Just don’t put pineapple on pizza.
Combination soles often include the addition of a rubber topy or insert with adhesive.
These keep a slim profile (often just an additional 1.5 mm of thickness) while giving the benefits of a city sole.
Vibram makes some lovely ones that also look very good while allowing you to enjoy the leather waist.
Conclusions
It goes without saying that there are far more types of shoe soles out there.
Most of them are quite similar to one another while others might not be worth mentioning.
The above list should cover most of them and should serve as a good guide with simple terminology.
My personal favorite is a leather sole due to the potential for beaty and sculpture, but also the new style of lightweight commando soles.
I’d love to hear which is your favorite and most comfortable one in the comments down below.
I will see you next week with more reviews!
Thank you for reading,
Kostas Mandilaris,
Misiu Academy
I like your blog Kostas!

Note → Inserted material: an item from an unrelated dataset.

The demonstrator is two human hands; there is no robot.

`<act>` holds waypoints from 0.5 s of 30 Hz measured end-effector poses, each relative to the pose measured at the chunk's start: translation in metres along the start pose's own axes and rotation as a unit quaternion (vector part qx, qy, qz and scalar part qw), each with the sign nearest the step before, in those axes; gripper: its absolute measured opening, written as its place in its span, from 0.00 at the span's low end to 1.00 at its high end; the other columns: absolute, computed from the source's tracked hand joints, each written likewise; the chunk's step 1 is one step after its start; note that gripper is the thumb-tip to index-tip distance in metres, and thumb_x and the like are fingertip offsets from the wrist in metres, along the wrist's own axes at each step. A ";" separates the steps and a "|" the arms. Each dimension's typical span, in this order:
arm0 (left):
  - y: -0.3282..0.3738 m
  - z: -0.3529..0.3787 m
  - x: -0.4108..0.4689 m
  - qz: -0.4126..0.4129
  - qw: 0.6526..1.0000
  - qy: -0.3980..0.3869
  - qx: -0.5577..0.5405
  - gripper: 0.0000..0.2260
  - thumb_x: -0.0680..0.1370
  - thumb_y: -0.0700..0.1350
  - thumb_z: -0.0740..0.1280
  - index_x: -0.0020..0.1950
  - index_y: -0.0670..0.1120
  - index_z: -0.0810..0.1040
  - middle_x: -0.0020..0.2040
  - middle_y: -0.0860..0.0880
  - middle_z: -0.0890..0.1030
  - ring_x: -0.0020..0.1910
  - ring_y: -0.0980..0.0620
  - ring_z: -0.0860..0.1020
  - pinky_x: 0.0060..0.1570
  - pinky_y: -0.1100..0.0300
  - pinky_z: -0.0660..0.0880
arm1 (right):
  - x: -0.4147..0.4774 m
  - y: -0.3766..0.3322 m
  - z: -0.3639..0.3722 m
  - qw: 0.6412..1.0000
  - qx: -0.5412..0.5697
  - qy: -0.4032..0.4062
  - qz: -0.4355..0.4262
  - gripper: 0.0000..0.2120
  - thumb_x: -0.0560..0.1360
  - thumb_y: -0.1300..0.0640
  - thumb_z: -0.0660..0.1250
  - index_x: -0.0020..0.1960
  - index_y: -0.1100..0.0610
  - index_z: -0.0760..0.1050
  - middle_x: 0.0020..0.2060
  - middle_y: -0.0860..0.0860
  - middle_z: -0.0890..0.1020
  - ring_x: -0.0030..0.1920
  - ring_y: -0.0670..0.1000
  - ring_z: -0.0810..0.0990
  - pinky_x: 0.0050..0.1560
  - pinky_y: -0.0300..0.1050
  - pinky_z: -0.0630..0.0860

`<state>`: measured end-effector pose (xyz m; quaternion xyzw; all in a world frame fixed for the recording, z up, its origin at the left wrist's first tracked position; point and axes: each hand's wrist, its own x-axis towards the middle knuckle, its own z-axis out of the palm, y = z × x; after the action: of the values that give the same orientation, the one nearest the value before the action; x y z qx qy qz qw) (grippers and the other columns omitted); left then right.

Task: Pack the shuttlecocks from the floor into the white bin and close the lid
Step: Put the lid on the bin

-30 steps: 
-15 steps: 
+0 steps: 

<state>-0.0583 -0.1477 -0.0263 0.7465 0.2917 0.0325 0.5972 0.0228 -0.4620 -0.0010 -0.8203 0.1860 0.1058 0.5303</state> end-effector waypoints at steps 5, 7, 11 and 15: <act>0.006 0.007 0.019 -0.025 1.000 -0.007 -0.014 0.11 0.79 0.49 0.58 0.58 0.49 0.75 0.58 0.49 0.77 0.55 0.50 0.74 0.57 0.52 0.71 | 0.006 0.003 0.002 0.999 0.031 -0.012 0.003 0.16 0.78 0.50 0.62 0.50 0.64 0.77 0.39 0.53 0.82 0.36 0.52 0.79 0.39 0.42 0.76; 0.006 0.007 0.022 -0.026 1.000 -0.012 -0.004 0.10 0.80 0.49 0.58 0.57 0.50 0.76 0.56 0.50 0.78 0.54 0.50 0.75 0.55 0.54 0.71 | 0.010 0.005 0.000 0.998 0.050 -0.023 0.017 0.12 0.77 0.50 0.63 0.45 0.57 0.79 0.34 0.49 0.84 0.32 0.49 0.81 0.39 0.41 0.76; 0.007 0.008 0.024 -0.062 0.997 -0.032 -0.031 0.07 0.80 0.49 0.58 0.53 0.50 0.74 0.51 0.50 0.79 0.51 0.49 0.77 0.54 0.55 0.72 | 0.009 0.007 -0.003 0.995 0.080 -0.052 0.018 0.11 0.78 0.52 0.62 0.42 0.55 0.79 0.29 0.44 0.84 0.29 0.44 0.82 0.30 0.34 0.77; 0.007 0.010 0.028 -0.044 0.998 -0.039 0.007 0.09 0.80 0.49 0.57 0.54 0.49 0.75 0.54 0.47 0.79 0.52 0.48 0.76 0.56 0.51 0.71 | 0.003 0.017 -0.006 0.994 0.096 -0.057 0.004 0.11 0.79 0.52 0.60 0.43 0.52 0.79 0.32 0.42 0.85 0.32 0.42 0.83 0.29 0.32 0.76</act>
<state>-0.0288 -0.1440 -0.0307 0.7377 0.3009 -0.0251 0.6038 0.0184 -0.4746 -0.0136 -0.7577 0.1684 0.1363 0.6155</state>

But sorry, I have to say, it’s a bit of a shame when you do a less good version of a recent article on Shoegazing (which I know that you read, as the rest of us shoe nerds) and call it “the ultimate guide”…
Of course I do research when I write an article, because I don’t know everything. As the owner of a shoe store however, do you think I don’t know what are the main types of soles?
When I do my research I want to get the terminology right. I did not know for example that the correct name was HAF or Medway.
Jesper is always giving me feedback when I publish something that is not correct or need adjustment.
As for the keywords, I have to game the SEO my friend.
If on the other hand you have ideas for an article that is not just a 10 minute write up, please feel free to share the idea on the comments.
I have exhausted a lot of the topics.
Good write-up. As to the invitation to offer suggestions: I recently read a lamentation from someone who was unhappy with the teacore leather on his Viberg boots. I’ve wondered if dress shoe makes ever use teacore. There might be an article/post in that idea somewhere.
Thanks Matt. Unfortunately I don’t have that much experience with this type of leather as I am not into workboots much. Some quick research shows horsehide and more distressed type of shoes, so it would not be the most ideal candidate for dress shoes. Then again, people put ostrich or pigskin on them now so there might be some applications here and there. Maybe in a bi-material, bi-color type of shoe.